Zéro Artificialisation Nette (ZAN) : l'AMF saisit le Conseil d'État
En France, 20 000 à 30 000 hectares sont artificialisés chaque année, selon le ministère de la Transition écologique. À titre d’exemple, cette superficie correspond à deux fois la ville de Paris, qui serait recouverte tous les ans par du bitume ou de l’asphalte. L’objectif Zéro Artificialisation Nette (ZAN), issu de la loi Climat et Résilience, vise à freiner ce phénomène d’artificialisation, afin de préserver et de restaurer des sols d'ici 2050.
Le 29 avril dernier, le gouvernement accélérait la cadence sur le ZAN avec la parution de deux nouveaux décrets. Leur objectif ? Introduire une nomenclature des sols artificialisés ou non, et fixer les règles qui doivent être déclinées dans le schéma régional d'aménagement, de développement durable et d'égalité des territoires (Sraddet). Ces derniers ont néanmoins suscité de vives réactions, notamment auprès des collectivités, qui les ont jugés inappropriés d’un point de vue juridique.
Des décrets conçus de façon technocratique selon l’AMF
En vertu de l’objectif ZAN, les collectivités doivent ainsi diviser par deux tous les 10 ans le rythme de grignotage des espaces naturels, pour arriver à mettre un terme à l'artificialisation d’ici 2050. En effet, l'artificialisation des sols, soit le grignotage d'espaces naturels par l'urbanisation, dégrade la biodiversité, contribue au réchauffement climatique et augmente les risques d'inondations.
Cependant, dans un communiqué, le président de l'AMF et maire de Cannes, David Lisnard, a fait part de son inquiétude, concernant la « sécurité juridique » de ce dispositif. « Nous saisissons le Conseil d'État pour purger ces textes de toute illégalité potentielle et s'assurer que les futurs schémas et documents d'urbanisme intégreront les objectifs dans des conditions juridiquement sécurisées ».

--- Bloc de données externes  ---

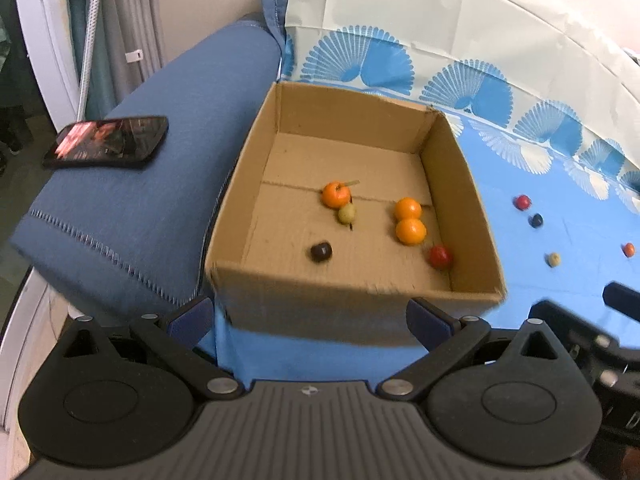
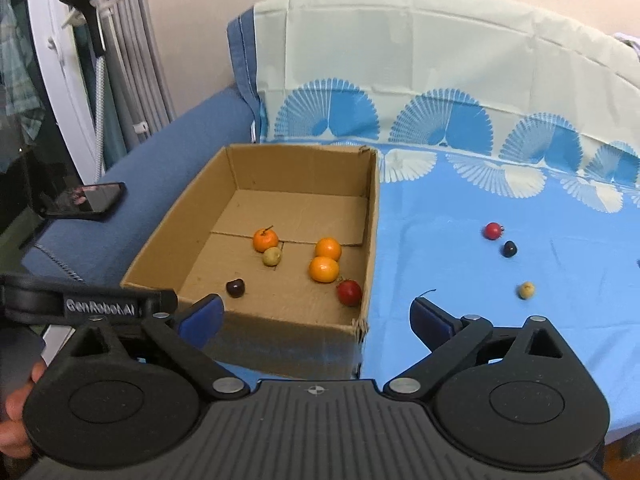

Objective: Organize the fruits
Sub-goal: 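Move both tools from the box back toward the fruits on the sheet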

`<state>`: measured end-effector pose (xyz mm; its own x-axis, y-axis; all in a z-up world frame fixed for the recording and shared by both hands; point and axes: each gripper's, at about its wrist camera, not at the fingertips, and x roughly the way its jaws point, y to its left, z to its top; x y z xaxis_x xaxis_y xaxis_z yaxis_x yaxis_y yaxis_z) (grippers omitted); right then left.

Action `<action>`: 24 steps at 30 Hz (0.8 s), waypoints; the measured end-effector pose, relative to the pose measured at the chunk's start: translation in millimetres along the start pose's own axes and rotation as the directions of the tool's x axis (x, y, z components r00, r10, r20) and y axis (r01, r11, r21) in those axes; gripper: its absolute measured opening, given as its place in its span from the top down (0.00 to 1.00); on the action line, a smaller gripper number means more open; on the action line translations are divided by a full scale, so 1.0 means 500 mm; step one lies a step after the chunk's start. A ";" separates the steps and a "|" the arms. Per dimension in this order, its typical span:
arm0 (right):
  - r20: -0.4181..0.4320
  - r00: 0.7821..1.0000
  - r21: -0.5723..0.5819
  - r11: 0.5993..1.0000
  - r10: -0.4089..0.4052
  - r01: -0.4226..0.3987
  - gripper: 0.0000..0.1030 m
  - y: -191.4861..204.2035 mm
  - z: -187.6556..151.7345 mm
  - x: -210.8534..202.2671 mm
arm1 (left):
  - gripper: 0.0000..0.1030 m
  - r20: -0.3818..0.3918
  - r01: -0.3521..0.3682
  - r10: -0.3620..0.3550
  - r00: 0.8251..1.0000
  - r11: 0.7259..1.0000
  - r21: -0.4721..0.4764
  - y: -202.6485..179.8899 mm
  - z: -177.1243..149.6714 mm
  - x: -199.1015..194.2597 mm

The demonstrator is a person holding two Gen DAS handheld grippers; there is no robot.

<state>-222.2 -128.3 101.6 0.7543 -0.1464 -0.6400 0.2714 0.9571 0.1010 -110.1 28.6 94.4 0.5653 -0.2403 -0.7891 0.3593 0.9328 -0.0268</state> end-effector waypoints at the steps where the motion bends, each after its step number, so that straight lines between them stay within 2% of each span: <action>1: 0.012 1.000 0.000 1.000 0.003 -0.003 0.04 0.001 -0.003 -0.014 | 0.00 0.000 0.004 -0.004 1.000 1.000 -0.001 -0.001 -0.008 -0.009; 12: 0.157 0.987 -0.020 1.000 0.024 -0.021 0.01 0.000 -0.030 -0.141 | 0.00 0.112 -0.002 -0.001 0.994 1.000 0.025 -0.030 -0.048 -0.120; 24: 0.195 0.981 -0.017 1.000 0.018 -0.015 0.01 0.000 -0.046 -0.180 | 0.00 0.156 -0.014 0.006 0.988 0.999 0.047 -0.045 -0.065 -0.156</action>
<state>-303.9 -109.3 141.9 0.8611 -0.1755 -0.4772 0.2503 0.9633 0.0974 -186.5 35.2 136.8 0.6762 -0.2736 -0.6840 0.3864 0.9222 0.0131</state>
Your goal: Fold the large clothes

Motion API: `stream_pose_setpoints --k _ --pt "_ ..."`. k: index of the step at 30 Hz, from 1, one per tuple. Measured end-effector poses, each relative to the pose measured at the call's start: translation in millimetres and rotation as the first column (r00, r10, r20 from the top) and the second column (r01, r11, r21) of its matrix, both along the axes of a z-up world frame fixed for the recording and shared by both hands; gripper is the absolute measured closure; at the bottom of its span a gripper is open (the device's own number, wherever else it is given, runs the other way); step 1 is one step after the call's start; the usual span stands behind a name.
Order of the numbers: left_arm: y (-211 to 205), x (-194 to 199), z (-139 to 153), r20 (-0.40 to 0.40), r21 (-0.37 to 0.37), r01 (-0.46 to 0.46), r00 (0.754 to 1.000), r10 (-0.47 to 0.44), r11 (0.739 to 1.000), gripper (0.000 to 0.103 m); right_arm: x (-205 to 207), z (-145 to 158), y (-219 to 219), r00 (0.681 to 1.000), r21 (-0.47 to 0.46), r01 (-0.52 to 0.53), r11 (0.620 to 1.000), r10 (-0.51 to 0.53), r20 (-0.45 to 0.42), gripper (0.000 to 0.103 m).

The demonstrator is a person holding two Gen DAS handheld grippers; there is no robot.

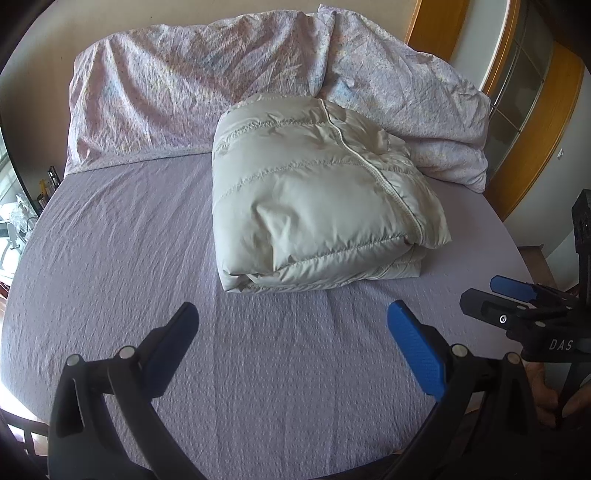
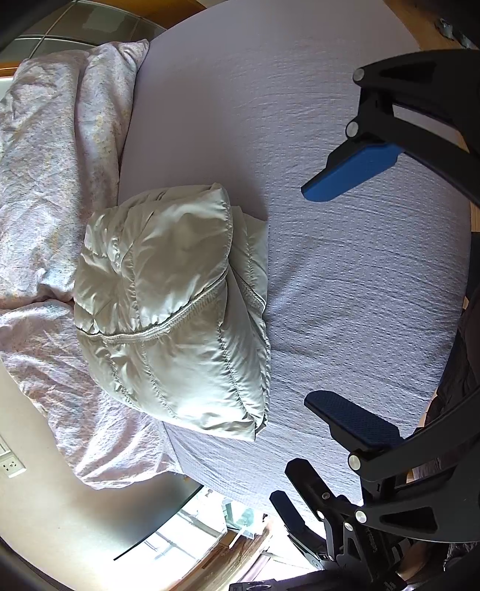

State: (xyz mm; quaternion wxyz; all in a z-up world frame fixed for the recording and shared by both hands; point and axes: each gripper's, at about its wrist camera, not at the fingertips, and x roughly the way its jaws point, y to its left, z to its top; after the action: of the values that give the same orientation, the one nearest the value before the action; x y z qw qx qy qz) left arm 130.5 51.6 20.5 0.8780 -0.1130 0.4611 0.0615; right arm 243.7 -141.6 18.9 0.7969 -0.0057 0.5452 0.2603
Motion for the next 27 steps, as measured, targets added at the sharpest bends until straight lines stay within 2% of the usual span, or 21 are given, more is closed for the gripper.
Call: stream_pose_setpoints --k 27 --pt "-1.2 1.3 -2.1 0.0 -0.009 0.004 1.0 -0.004 1.0 0.002 1.4 -2.1 -0.3 1.0 0.01 0.002 1.0 -0.002 -0.004 0.001"
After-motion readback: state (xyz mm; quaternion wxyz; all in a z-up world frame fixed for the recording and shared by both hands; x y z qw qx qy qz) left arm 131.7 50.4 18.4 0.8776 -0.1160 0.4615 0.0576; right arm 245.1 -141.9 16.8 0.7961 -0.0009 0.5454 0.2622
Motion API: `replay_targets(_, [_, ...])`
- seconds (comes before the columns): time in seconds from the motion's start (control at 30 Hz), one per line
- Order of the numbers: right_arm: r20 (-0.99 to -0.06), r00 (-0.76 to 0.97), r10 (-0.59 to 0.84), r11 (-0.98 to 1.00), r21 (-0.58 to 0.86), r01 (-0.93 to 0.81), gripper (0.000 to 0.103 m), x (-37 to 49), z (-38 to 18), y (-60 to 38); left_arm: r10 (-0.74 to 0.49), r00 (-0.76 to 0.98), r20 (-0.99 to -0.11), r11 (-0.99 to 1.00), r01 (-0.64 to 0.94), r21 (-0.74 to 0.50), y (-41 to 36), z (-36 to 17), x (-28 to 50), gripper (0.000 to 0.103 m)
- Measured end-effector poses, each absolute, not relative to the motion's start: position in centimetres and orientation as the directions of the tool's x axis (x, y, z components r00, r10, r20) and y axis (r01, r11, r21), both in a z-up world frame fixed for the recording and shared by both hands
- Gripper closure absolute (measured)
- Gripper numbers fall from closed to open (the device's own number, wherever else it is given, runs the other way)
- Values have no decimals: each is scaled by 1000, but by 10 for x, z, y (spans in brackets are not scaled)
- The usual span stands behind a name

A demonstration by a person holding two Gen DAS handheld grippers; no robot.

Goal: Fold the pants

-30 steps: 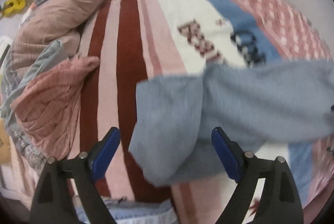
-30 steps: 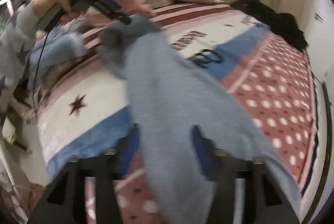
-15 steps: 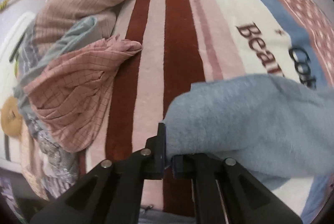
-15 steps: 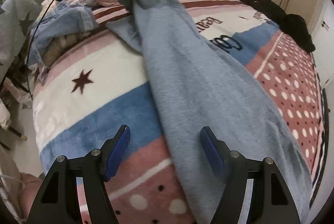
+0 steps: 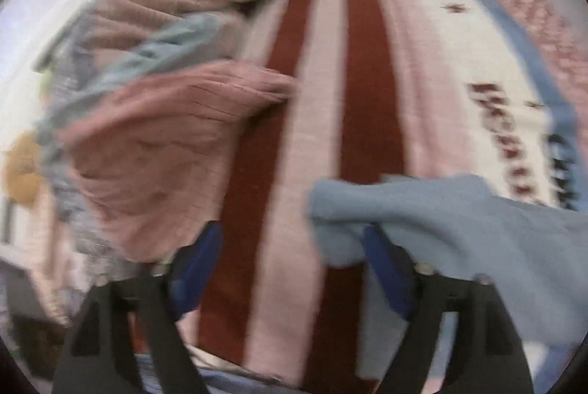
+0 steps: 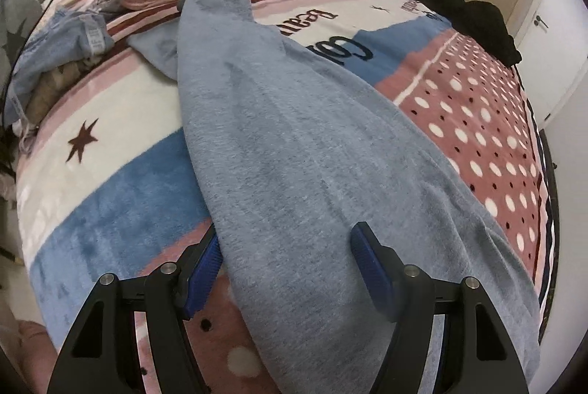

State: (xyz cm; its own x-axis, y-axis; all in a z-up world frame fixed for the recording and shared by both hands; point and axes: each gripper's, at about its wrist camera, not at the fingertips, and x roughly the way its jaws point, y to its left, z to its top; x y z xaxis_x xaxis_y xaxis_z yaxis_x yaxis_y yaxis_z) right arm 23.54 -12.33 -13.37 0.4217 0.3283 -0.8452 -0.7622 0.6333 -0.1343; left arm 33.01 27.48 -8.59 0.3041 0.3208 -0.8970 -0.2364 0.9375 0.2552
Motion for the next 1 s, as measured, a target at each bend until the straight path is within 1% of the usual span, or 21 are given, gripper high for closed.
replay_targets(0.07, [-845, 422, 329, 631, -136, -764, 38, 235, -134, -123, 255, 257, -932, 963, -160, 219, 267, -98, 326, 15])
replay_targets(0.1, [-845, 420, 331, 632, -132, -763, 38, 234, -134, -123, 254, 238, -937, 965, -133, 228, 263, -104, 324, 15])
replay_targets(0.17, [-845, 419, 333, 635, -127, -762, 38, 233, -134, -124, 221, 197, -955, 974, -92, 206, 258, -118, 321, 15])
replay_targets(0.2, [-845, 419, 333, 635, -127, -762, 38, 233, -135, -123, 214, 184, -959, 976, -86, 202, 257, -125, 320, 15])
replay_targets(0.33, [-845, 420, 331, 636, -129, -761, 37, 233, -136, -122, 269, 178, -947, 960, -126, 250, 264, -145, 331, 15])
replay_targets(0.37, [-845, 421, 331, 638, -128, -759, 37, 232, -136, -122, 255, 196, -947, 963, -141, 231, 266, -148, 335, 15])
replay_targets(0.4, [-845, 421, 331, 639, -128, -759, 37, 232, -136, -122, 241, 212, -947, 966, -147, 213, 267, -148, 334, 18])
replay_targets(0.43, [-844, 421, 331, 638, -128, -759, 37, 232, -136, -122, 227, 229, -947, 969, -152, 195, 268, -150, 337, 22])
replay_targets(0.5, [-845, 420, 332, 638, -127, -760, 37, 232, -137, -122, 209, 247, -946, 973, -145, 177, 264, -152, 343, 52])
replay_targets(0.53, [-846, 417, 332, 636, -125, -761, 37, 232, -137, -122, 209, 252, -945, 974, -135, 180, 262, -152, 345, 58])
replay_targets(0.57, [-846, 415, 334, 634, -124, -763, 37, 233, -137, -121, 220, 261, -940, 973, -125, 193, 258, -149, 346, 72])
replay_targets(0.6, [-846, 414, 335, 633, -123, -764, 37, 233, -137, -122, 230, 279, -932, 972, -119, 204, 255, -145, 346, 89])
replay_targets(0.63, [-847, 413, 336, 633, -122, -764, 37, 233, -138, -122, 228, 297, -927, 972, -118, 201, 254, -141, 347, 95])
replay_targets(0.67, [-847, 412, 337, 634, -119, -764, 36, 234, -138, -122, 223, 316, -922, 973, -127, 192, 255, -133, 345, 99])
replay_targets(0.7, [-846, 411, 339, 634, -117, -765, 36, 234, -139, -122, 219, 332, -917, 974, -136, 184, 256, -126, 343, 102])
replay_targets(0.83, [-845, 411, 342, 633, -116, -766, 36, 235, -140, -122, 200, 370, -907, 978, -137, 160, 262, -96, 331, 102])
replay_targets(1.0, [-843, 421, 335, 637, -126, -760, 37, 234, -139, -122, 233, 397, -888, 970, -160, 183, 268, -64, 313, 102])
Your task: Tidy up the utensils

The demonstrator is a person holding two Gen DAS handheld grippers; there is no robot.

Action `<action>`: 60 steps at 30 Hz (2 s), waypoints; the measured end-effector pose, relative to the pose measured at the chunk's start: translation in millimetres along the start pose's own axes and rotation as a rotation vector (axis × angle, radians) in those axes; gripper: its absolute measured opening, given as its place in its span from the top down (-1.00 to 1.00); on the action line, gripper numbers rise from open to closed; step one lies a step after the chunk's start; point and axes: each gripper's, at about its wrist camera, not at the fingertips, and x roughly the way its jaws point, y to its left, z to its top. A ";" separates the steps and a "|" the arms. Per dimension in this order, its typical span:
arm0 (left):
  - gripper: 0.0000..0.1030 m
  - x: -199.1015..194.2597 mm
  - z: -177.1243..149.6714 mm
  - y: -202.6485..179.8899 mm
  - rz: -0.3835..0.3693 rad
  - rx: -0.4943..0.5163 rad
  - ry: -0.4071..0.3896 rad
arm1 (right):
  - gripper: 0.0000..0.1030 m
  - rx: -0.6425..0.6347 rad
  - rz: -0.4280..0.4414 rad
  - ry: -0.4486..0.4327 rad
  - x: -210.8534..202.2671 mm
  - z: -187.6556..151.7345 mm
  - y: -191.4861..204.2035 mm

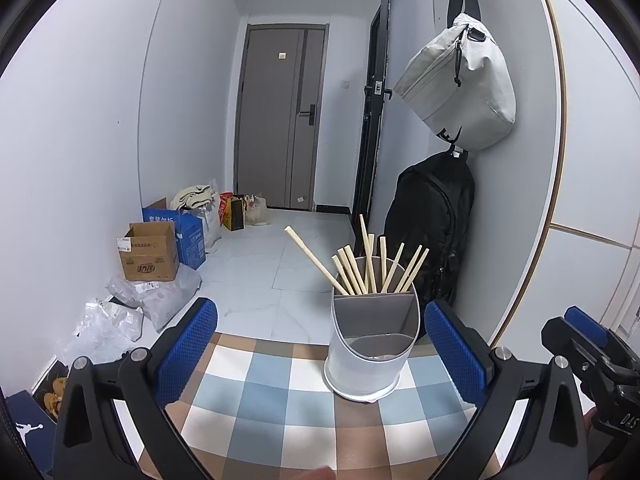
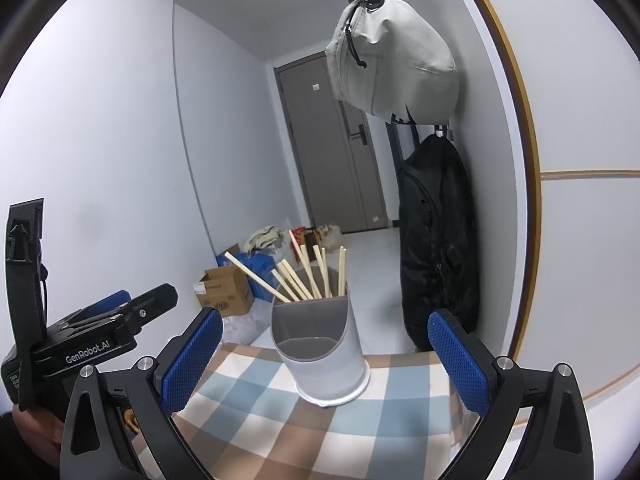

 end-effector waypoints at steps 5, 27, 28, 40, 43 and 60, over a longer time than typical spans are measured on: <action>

« L'objectif de lutte contre le réchauffement climatique est une priorité et une urgence. Mais le texte a été conçu de façon technocratique et risque de s'appliquer au détriment de la ruralité. Nous demandons au gouvernement de revenir en profondeur sur ces dispositifs », poursuit l'élu. L'AMF considère donc que les deux décrets d'application de la loi, « ont été publiés dans la précipitation, sans étude d'impact (...) dans une approche de re-centralisation rigide ».
« Ils accentuent les fractures territoriales en opposant les projets entre eux et sont contre-productifs car leur application arithmétique et indifférenciée va à rebours des aménagements vertueux en matière de lutte contre le changement climatique, mais aussi des aménagements indispensables à l'ambition de réindustrialisation du pays, qui ne peuvent être réalisés en zone dense », ajoute l’Association des Maires de France.
La fédération des SCoT alerte à son tour le gouvernement
Responsable de la définition de projets stratégiques d’aménagement et de développement des territoires, la fédération des SCoT réunissait ses membres la semaine dernière, pour la 16ème édition de ses Rencontres nationales. Un rendez-vous placé sous le thème des « nouveaux modèles d’aménagement territorial » à l’heure où la lutte contre l’artificialisation des sols est plus que jamais d’actualité.
La fédération en a profité pour publier une étude inédite « S’engager dans de nouveaux modèles d’aménagement : choisir pour ne pas subir ». Dans un contexte où la France est aujourd’hui témoin d’une véritable révolution dans l’aménagement de son territoire, les membres de la Fédération des SCoT appellent ainsi à un changement de paradigme dans notre manière de penser le territoire.
Les nouveaux enjeux d’aménagement auxquels nous devons faire face, ont donc conduit les SCoT à imaginer et dessiner de nouvelles stratégies territoriales. Michel Heinrich, le président de la fédération des SCoT, a notamment appelé à poser un autre regard sur les espaces naturels protégés, qui sont « autant d’opportunité de développement et de préservation du territoire que le bâti ». « Il faut arrêter d’appréhender ces espaces comme des contraintes supplémentaires mais plutôt parvenir à les intégrer dans des projets plus globaux », a-t-il estimé.
Pour mener à bien cet objectif, Michel Heinrich rappelle qu’il faudra compter sur la mobilisation de tous les acteurs « État, région, département et bloc local » ainsi que les aménageurs privés qui « devront redoubler d’imagination ». La Fédération des SCoT appelle le gouvernement à profiter du prochain projet de loi de finances pour faire évoluer le cadre fiscal et financier, tout en accompagnant la mise en place de ces nouveaux modèles d’aménagement.